Ich bin bei Lena zu Hause in ihrem Zimmer. Sie hat heute „Nachhilfe“, aber ich weiß, dass sie auf den Typen steht. Ich habe ihn schon mal gesehen (behauptet Lena), und heute will sie ihn mir richtig vorstellen. Nach Lenas Geschmack müsste er ja eigentlich ganz gut aussehen. Es klopft und meine beste Freundin schiebt ihren „Lehrer“ zur Tür rein. Er sieht wirklich gut aus – und ich kenne ihn. Tommy, der wahrscheinlich hübscheste Typ der ganzen Schule. Vielleicht hätte ich Lena erzählen sollen, dass er und ich uns schon oft getroffen haben und er mich dann immer ganz besonders lieb ansieht… Doch nun ist es zu spät, denn Lena dirigiert mich aus ihrem Zimmer und knallt mir die Tür vor der Nase zu. Mindestens eine viertel Stunde stehe ich davor und weiß nicht, was ich machen soll. Schließlich geht die Tür auf und eine glücklich grinsende, gerötete Lena erscheint. „Ich muss mal“, kichert sie und verschwindet Richtung Badezimmer.
Die Tür ist nur angelehnt. Durch den kleinen Spalt kommt ein Geruch, der immer, wenn Tommy in der Nähe ist. Es duftet nach Erdbeeren und frischen Blumen, nach Sonnenschein, Sommer und Meer. Manchmal bilde ich mir ein, der Duft nimmt die Form von Rauch an, rosarot und mich umwabernd.
Ich komme der Tür immer näher, während der Duft herauskommt und mich bereits umgibt. Dann öffne ich die Tür und blicke Tommy direkt in die Augen. Wir lächeln beide, während ich wie in Trance auf ihn zugehe. Doch dann liegen wir uns schon in den Armen, es existiert keine Welt mehr um uns herum, sondern nur noch wir und unsere Liebe füreinander. Die ganze Luft ist erfüllt von seinem Geruch, mir wird davon ganz schwindelig. „Isa, ich glaube, du solltest jetzt besser gehen.“ Lenas Stimme schneidet eiskalt die Luft. Erschrocken starre ich erst sie, dann Tommy an. Dann stehe ich langsam auf und bewege mich auf den Ausgang zu. Mir kommt es vor, als würde sich der Duft jetzt dunkel färben, danach komplett schwarz, und er beginnt zu stinken – nach Verderben und Tod. „Ein bisschen schneller“, zischt Lena. Ich werfe Tommy einen letzten Blick zu. Seine Gesichtszüge sind hart und abweisend, aber seine Augen strahlen Liebe und Zuneigung aus. Dann schließt sich die Tür und ich gehe zur Haustür. Seufzend trete ich nach draußen und gehe nach Hause.

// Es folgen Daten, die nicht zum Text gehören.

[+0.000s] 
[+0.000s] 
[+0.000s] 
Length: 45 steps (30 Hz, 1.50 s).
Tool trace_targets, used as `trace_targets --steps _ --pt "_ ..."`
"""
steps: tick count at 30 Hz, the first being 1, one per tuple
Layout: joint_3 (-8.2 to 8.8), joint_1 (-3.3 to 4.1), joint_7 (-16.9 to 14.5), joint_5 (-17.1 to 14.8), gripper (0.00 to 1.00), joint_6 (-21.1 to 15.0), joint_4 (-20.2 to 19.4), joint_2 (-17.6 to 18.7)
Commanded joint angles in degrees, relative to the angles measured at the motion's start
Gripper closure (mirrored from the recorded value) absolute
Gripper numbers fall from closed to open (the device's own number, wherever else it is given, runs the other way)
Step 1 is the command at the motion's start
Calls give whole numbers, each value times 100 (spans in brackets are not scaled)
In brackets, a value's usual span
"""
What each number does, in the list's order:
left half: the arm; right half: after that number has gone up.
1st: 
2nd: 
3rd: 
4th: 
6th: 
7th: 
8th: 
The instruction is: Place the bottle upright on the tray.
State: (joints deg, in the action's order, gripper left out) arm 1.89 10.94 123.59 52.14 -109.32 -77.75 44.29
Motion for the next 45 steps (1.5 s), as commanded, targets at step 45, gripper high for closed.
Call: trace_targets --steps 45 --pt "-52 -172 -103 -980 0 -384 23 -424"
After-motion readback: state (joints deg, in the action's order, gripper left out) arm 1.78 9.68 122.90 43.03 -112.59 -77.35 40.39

Das kann nicht wahr sein! Weinend drehe ich mich auf die andere Seite und versuche wieder einzuschlafen. Ich werde Lena immer brauchen, aber ich kann Tommy nicht für sie aufgeben. Es sind zu viele Gedanken, alle wirbeln in meinem Kopf durcheinander. Plötzlich kommt meine Mutter herein, sie balanciert eine Tasse Tee und ein bisschen Zwieback auf einem Tablett. „Macht es dir etwas aus, wenn ich dir das bringe? Du hast fast einen ganzen Tag geschlafen… ich dachte, ich komme herein, die Tür war nur angelehnt.“
Ich erwidere nichts, sondern lasse mich von einer Welle der Gefühle überrollen und im Tränenmeer versinken.